= REQUIREMENT =
Look for the string "robot" in the data below, and copy each line that holds it.

Top of RECORDS FOR THIS EXERCISE

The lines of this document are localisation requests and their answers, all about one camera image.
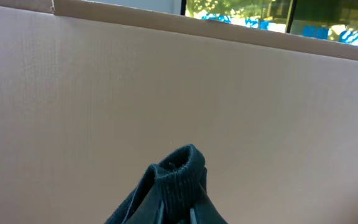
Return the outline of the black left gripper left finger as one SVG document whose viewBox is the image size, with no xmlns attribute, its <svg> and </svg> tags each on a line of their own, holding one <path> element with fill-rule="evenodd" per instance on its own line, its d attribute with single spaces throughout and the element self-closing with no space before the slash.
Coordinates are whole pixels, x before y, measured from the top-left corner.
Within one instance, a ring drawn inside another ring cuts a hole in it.
<svg viewBox="0 0 358 224">
<path fill-rule="evenodd" d="M 163 224 L 165 219 L 165 189 L 152 186 L 146 194 L 145 189 L 138 186 L 131 200 L 130 209 L 126 213 L 124 224 Z"/>
</svg>

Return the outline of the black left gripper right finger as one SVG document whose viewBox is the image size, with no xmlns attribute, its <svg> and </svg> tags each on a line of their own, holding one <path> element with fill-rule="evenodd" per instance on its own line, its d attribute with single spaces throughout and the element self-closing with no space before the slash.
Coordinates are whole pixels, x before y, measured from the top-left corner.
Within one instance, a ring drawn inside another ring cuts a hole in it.
<svg viewBox="0 0 358 224">
<path fill-rule="evenodd" d="M 198 200 L 190 208 L 191 224 L 227 224 L 209 199 L 204 187 L 200 185 Z"/>
</svg>

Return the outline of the black t-shirt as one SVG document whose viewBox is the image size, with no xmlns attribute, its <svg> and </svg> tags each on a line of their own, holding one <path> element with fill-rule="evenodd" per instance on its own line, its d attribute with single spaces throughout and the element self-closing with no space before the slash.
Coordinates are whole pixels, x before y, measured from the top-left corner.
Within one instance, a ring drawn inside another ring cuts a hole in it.
<svg viewBox="0 0 358 224">
<path fill-rule="evenodd" d="M 138 186 L 145 189 L 142 197 L 152 186 L 165 189 L 165 219 L 163 224 L 191 224 L 190 208 L 198 200 L 200 185 L 207 193 L 207 168 L 203 154 L 192 144 L 176 149 L 158 164 L 148 166 Z M 106 220 L 106 224 L 124 224 L 135 189 Z"/>
</svg>

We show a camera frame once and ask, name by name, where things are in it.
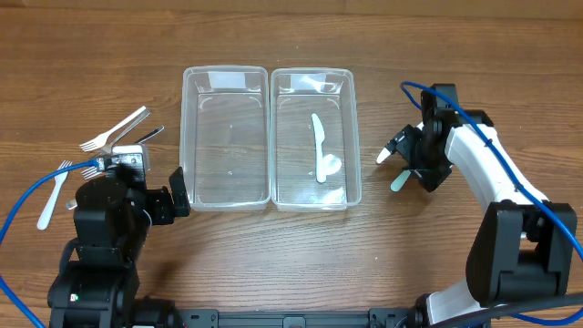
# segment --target blue wire
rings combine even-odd
[[[48,180],[54,178],[55,176],[57,176],[61,173],[69,172],[70,170],[74,170],[74,169],[95,167],[96,165],[97,165],[97,161],[95,159],[91,159],[91,160],[88,160],[88,161],[83,162],[83,163],[71,165],[70,167],[56,170],[55,172],[45,176],[44,178],[37,181],[34,185],[32,185],[32,187],[30,187],[25,192],[25,194],[22,195],[20,200],[18,200],[16,202],[15,206],[12,208],[12,210],[8,214],[8,217],[6,218],[4,226],[2,227],[2,230],[0,231],[0,246],[2,245],[2,242],[4,241],[4,237],[6,236],[6,233],[8,232],[8,228],[10,228],[10,224],[12,224],[12,221],[15,219],[16,213],[18,212],[18,210],[20,210],[20,207],[25,202],[25,200],[28,198],[28,196],[30,196],[38,187],[40,187],[43,183],[47,182]],[[20,310],[31,321],[31,323],[33,323],[33,325],[35,327],[45,328],[43,323],[41,323],[41,321],[35,316],[35,314],[32,313],[32,311],[30,311],[30,309],[28,309],[26,307],[26,305],[22,301],[20,301],[20,299],[18,299],[18,297],[16,296],[16,294],[14,292],[12,292],[12,290],[10,289],[10,287],[8,287],[8,285],[6,284],[6,282],[4,281],[4,278],[2,278],[2,276],[0,276],[0,288],[6,294],[6,296],[8,296],[8,299],[10,299],[10,301],[16,305],[18,310]]]
[[[583,261],[583,247],[578,242],[577,238],[575,238],[573,233],[567,228],[567,226],[565,226],[563,221],[561,221],[561,219],[559,219],[558,216],[555,213],[553,213],[552,210],[550,210],[545,204],[543,204],[539,199],[537,199],[527,189],[525,189],[524,186],[522,186],[522,184],[520,183],[520,181],[517,178],[517,175],[514,173],[512,168],[510,168],[510,165],[508,165],[508,162],[506,162],[506,160],[504,159],[504,157],[502,156],[500,151],[498,151],[498,149],[492,144],[492,142],[488,141],[488,137],[486,137],[484,132],[482,132],[482,130],[478,127],[478,125],[474,122],[474,120],[472,118],[470,118],[470,116],[461,108],[461,106],[457,105],[448,96],[442,94],[441,92],[439,92],[435,89],[432,89],[430,87],[426,87],[424,85],[420,85],[420,84],[415,83],[415,82],[404,81],[403,83],[401,83],[401,89],[407,95],[409,100],[411,100],[411,102],[419,109],[421,109],[421,106],[419,105],[419,103],[417,103],[415,101],[415,99],[413,98],[411,93],[405,88],[405,86],[420,88],[423,91],[426,91],[426,92],[428,92],[436,97],[441,98],[443,101],[445,101],[447,104],[449,104],[453,109],[455,109],[455,111],[457,111],[457,113],[470,124],[470,126],[474,129],[474,131],[482,139],[482,141],[484,141],[484,143],[490,148],[490,150],[492,150],[492,153],[494,153],[494,156],[496,157],[496,159],[498,159],[498,162],[500,162],[500,165],[502,166],[502,168],[504,169],[504,171],[506,172],[506,174],[508,175],[508,177],[510,178],[512,183],[514,183],[515,186],[517,186],[518,191],[520,191],[528,200],[530,200],[533,204],[535,204],[535,206],[537,206],[551,221],[553,221],[555,226],[557,226],[557,228],[565,235],[565,237],[567,237],[568,241],[571,243],[571,245],[573,245],[573,248],[575,248],[575,250],[577,251],[579,258]],[[579,311],[577,311],[573,315],[569,316],[568,318],[560,319],[560,320],[539,319],[539,318],[527,316],[524,314],[515,314],[515,315],[513,315],[513,317],[520,319],[520,320],[530,322],[530,323],[538,323],[541,325],[548,325],[548,326],[561,326],[561,325],[567,325],[567,324],[574,323],[575,321],[577,321],[581,317],[583,317],[583,308],[581,308]]]

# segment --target white plastic knife
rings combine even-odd
[[[324,160],[322,154],[322,143],[326,138],[324,135],[324,127],[320,118],[316,114],[312,114],[313,135],[316,142],[316,180],[320,183],[326,182],[326,171],[324,169]]]

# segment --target clear plastic container
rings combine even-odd
[[[262,67],[191,67],[184,72],[180,165],[192,209],[267,206],[268,90]]]
[[[322,122],[326,181],[316,180],[312,114]],[[353,74],[335,68],[271,73],[271,197],[279,210],[345,210],[362,197]]]

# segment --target fork handle
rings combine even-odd
[[[61,187],[63,187],[63,182],[56,182],[55,188],[53,189],[53,193],[51,197],[48,199],[48,202],[45,205],[45,209],[40,214],[40,218],[38,219],[38,223],[36,227],[39,230],[44,230],[48,227],[48,223],[51,221],[51,216],[53,216],[53,210],[55,209],[56,200],[58,199],[58,193],[61,191]]]
[[[130,120],[136,118],[144,110],[146,110],[145,106],[140,107],[138,110],[129,114],[129,116],[127,118],[124,118],[121,122],[119,122],[115,127],[113,127],[110,131],[108,131],[106,133],[108,133],[108,134],[114,133],[117,129],[125,126]]]

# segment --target brown wood surface
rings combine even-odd
[[[583,19],[580,0],[0,0],[0,6]]]
[[[576,21],[0,9],[0,221],[63,159],[86,159],[78,144],[141,105],[153,114],[125,140],[166,126],[149,144],[148,182],[168,184],[179,163],[187,67],[343,67],[356,81],[361,204],[340,213],[281,213],[272,205],[192,213],[156,227],[138,264],[139,294],[221,311],[408,307],[464,276],[482,213],[456,169],[431,194],[412,180],[389,190],[404,162],[378,167],[376,155],[420,120],[399,83],[456,83],[461,104],[488,113],[529,180],[581,216],[581,58]],[[33,194],[0,251],[3,278],[44,323],[61,250],[75,237],[64,204],[82,182],[69,175],[47,231],[36,221],[53,186]],[[581,263],[572,267],[569,290],[582,291]],[[30,325],[4,295],[0,322]]]

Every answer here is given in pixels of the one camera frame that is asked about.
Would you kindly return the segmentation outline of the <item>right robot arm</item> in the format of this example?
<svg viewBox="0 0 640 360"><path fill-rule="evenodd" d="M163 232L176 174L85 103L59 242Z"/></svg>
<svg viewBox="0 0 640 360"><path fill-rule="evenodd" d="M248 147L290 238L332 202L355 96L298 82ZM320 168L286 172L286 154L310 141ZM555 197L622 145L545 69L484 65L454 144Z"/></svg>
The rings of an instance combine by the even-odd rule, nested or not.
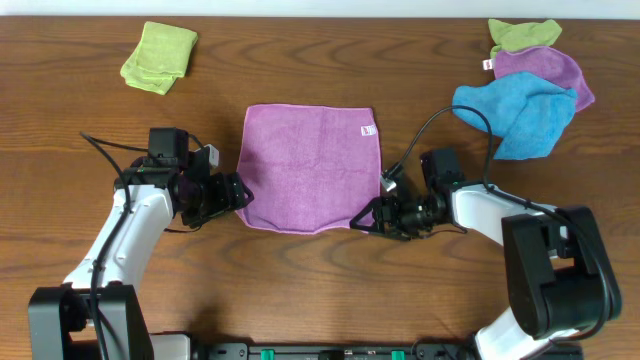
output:
<svg viewBox="0 0 640 360"><path fill-rule="evenodd" d="M451 148L421 157L426 196L402 169L383 174L389 195L372 199L349 225L400 241L450 224L503 248L509 306L459 347L459 359L578 359L578 341L616 319L622 296L592 211L510 195L488 180L469 181Z"/></svg>

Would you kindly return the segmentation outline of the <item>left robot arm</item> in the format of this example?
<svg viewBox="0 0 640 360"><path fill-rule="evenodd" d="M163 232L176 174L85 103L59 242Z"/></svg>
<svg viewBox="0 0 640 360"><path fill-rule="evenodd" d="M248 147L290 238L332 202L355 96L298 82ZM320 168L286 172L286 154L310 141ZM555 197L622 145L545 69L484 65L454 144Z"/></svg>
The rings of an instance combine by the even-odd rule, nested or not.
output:
<svg viewBox="0 0 640 360"><path fill-rule="evenodd" d="M141 157L116 170L113 205L88 253L57 287L39 287L28 304L35 359L194 359L184 333L149 332L137 297L160 237L179 217L185 232L249 205L238 173L217 171L219 152L189 145L175 127L153 128Z"/></svg>

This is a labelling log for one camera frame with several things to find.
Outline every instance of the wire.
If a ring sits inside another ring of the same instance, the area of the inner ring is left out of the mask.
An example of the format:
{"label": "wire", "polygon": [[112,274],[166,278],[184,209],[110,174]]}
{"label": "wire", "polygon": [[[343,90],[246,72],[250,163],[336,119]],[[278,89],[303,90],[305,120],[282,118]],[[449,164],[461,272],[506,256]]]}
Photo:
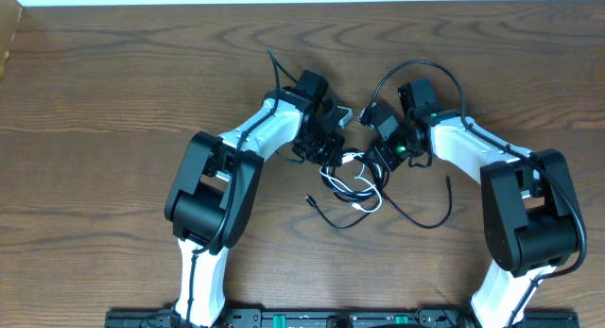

Bottom of RECORDS FOR THIS EXERCISE

= SOLUTION TO THE PROBLEM =
Would you kindly return the segmentation outline of the <item>right robot arm</item> in the format of this example?
Would you kindly return the segmentation outline of the <item>left robot arm</item> in the format of this example?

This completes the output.